## [Data to use]
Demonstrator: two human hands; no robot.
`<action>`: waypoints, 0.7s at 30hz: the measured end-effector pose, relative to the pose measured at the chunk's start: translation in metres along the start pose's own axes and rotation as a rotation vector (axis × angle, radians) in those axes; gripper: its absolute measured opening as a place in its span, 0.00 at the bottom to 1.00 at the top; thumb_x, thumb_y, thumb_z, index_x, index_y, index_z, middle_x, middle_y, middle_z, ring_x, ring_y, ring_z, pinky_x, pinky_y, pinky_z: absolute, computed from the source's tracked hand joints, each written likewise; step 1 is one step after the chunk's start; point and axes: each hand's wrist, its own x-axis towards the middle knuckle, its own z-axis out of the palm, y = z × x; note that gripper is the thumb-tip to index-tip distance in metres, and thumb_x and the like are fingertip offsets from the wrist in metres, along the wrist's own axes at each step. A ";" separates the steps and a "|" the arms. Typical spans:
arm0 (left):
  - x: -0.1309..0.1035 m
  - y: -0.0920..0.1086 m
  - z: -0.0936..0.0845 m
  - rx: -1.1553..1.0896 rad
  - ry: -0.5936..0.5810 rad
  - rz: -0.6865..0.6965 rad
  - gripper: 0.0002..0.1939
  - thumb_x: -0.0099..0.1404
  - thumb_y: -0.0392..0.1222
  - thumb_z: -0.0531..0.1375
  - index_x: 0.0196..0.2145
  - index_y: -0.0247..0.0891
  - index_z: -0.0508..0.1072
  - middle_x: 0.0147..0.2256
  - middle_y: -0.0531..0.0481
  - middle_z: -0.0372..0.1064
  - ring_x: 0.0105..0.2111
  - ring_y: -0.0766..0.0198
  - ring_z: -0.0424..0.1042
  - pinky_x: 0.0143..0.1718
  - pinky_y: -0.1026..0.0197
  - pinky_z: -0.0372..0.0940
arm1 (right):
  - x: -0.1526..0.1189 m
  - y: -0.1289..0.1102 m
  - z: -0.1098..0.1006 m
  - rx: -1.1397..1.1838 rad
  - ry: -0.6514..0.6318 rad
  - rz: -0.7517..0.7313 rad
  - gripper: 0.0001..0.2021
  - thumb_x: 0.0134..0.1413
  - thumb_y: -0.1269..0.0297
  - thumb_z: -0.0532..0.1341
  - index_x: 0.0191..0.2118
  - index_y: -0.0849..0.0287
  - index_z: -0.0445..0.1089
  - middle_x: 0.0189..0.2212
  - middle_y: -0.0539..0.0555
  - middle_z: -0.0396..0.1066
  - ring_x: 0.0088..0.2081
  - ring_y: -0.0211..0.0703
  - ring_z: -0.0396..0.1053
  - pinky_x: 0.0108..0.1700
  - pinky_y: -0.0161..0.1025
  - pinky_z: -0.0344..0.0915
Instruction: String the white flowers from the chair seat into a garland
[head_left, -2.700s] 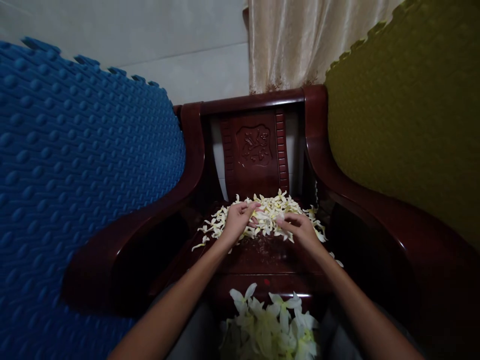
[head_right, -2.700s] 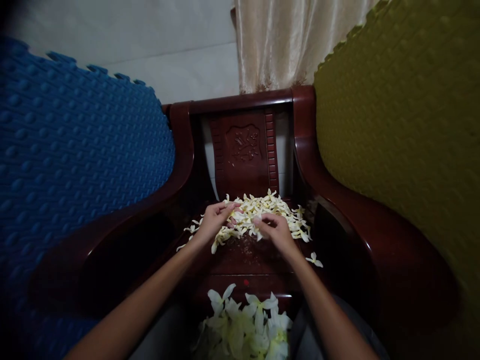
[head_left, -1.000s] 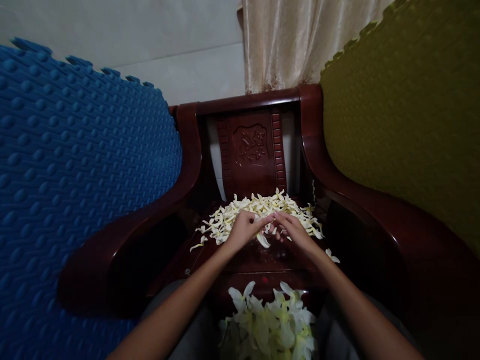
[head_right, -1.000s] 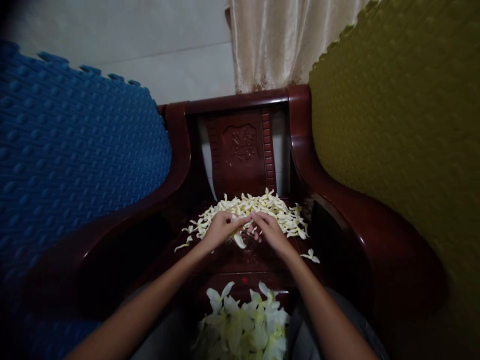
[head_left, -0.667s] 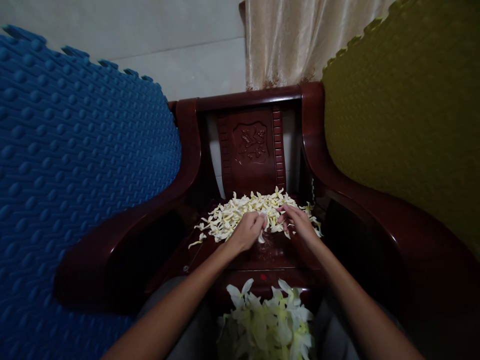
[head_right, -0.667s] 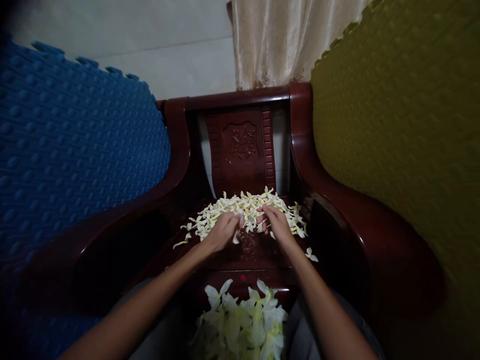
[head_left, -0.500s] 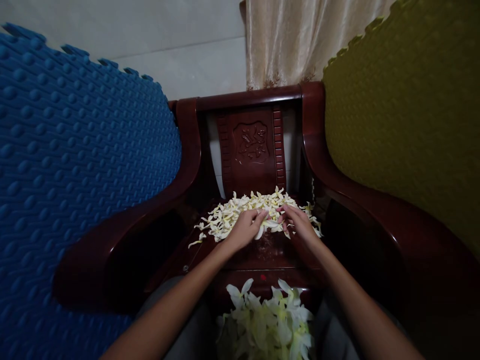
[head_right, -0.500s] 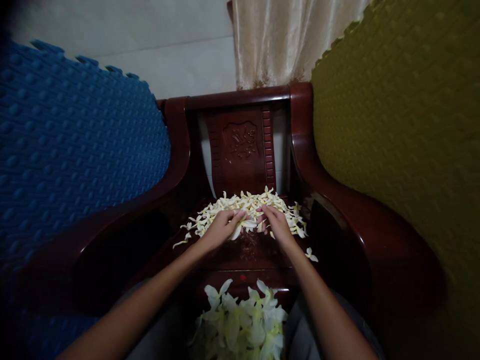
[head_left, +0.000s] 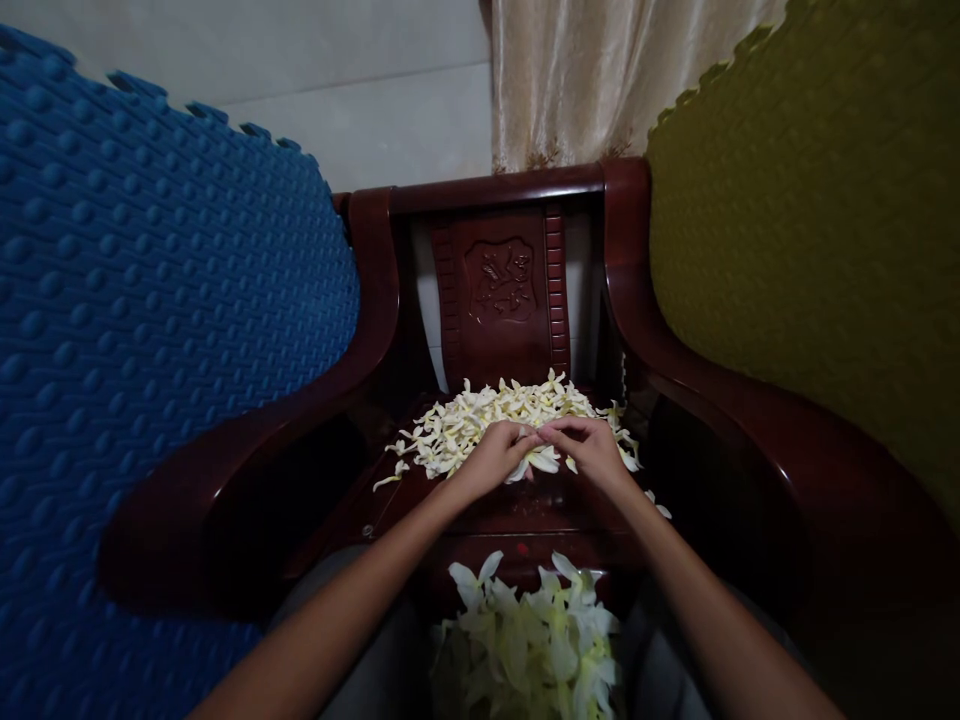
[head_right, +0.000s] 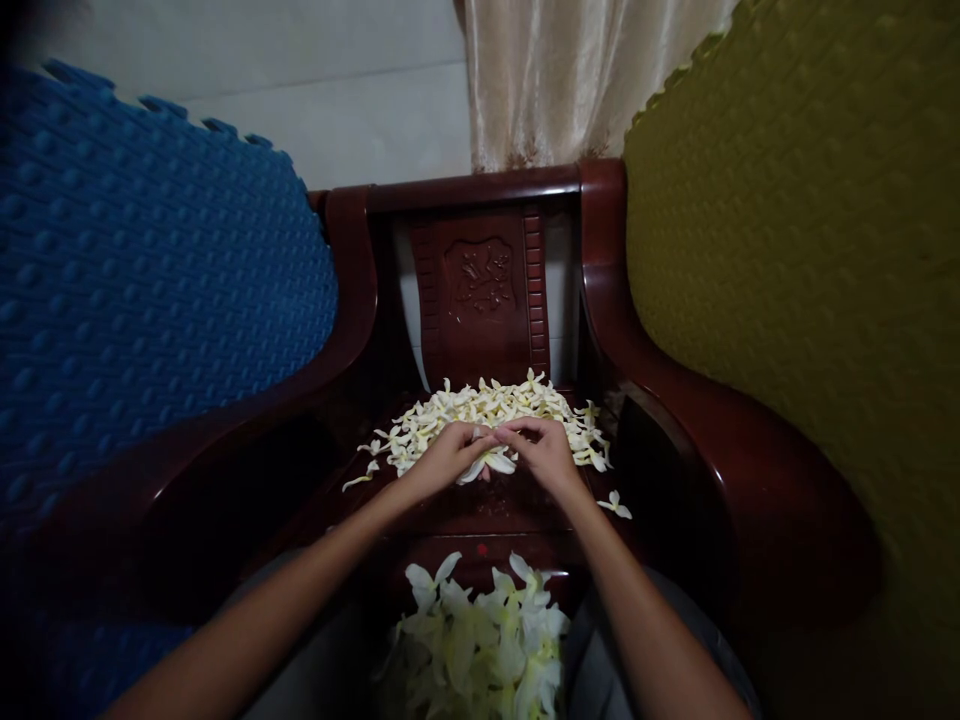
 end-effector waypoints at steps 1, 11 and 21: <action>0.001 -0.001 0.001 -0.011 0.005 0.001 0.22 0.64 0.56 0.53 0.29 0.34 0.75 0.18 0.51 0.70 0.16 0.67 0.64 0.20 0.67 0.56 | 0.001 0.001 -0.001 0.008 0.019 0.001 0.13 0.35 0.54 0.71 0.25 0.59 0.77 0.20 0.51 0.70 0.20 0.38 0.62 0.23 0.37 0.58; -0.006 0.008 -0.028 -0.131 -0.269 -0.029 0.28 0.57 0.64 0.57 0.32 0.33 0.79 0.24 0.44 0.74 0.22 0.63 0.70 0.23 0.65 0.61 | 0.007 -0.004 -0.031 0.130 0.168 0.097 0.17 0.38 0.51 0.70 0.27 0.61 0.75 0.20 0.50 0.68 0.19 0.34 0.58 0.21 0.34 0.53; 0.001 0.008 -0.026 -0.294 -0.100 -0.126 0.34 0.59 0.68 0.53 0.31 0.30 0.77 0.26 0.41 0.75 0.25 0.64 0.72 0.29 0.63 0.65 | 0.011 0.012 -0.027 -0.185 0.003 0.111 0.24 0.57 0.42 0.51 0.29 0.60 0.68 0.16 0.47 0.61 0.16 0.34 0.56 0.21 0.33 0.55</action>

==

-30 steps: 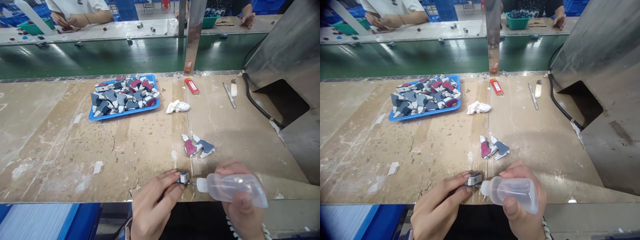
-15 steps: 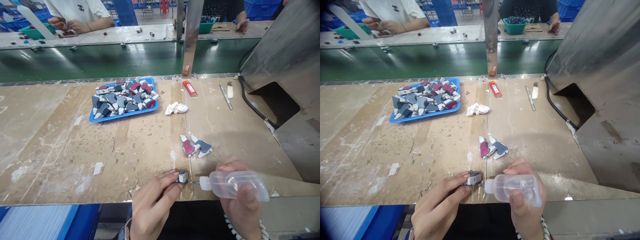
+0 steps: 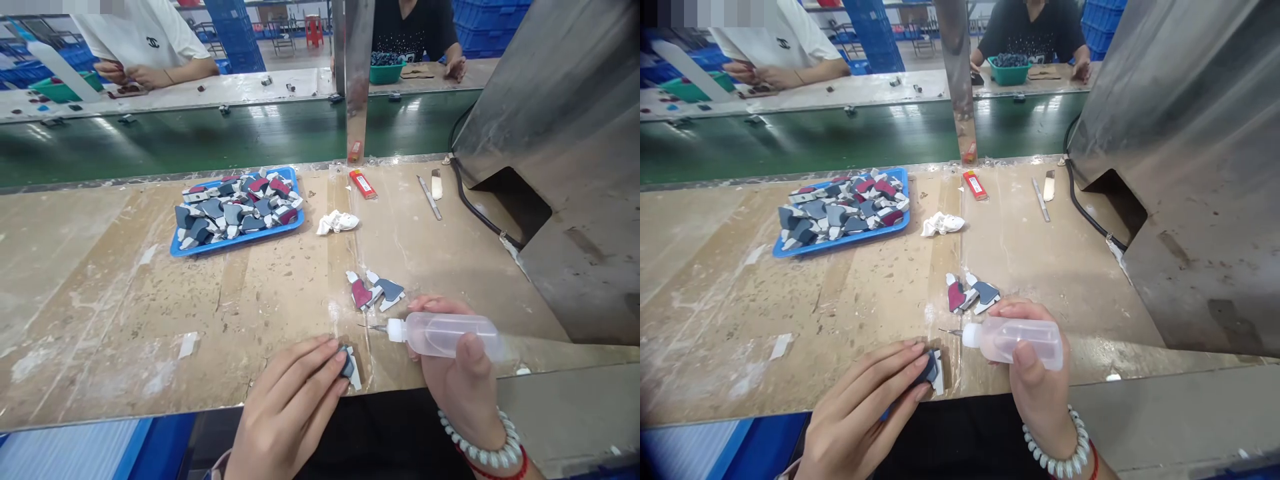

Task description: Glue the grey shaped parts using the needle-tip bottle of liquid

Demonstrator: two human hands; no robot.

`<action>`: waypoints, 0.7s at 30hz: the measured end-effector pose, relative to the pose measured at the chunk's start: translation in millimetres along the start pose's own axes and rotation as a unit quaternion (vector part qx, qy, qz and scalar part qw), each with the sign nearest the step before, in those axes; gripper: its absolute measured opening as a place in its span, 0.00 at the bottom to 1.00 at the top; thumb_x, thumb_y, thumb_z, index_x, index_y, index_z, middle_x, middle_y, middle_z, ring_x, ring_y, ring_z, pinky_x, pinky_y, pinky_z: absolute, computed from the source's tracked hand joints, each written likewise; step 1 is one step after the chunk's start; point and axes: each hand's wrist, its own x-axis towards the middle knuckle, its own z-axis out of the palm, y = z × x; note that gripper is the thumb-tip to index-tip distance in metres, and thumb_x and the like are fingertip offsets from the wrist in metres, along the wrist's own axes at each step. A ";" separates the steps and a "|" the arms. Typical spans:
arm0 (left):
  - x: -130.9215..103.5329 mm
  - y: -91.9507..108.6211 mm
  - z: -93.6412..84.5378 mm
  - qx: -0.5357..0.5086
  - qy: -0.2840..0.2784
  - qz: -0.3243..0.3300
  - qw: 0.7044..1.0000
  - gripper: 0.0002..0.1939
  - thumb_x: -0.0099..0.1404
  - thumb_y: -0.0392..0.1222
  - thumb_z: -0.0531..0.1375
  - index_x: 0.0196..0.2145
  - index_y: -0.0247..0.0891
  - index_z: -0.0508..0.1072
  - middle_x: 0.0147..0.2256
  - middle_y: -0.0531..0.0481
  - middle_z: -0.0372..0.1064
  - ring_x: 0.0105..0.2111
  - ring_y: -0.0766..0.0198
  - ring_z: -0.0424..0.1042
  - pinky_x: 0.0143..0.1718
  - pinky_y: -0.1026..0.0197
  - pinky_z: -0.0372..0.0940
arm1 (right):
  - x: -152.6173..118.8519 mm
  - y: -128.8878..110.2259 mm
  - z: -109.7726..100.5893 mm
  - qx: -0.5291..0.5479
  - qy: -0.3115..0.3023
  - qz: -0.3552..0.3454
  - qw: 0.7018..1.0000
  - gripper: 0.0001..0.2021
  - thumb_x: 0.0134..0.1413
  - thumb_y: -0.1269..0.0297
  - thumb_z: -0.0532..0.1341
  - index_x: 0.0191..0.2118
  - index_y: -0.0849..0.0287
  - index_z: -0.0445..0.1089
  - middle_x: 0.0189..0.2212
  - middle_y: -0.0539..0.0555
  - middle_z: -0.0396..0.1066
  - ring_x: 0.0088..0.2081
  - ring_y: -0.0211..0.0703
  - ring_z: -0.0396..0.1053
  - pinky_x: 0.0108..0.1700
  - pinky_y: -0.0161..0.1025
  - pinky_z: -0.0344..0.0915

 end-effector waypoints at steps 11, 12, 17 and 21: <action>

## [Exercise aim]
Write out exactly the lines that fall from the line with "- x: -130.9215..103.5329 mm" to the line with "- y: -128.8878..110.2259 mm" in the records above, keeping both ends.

## [Task output]
  - x: -130.9215..103.5329 mm
  - y: -91.9507..108.6211 mm
  - z: -93.6412..84.5378 mm
  - qx: -0.5357..0.5086
  - qy: -0.2840..0.2784
  - qz: -0.3243..0.3300
  - qw: 0.7044..1.0000
  - gripper: 0.0002..0.1939
  - thumb_x: -0.0099..0.1404
  - thumb_y: -0.0392..0.1222
  - thumb_z: -0.0531..0.1375
  - index_x: 0.0196..0.2145
  - index_y: -0.0247..0.0891
  - index_z: -0.0508..0.1072
  - middle_x: 0.0147..0.2256
  - middle_y: -0.0531..0.0481
  - middle_z: -0.0372..0.1064
  - ring_x: 0.0105..0.2111
  - ring_y: -0.0766..0.0198
  - ring_z: -0.0424..0.1042
  - pinky_x: 0.0143..0.1718
  - pinky_y: -0.1026..0.0197
  - pinky_z: -0.0372..0.0940
arm1 (right):
  - x: -152.6173..118.8519 mm
  - y: -128.8878..110.2259 mm

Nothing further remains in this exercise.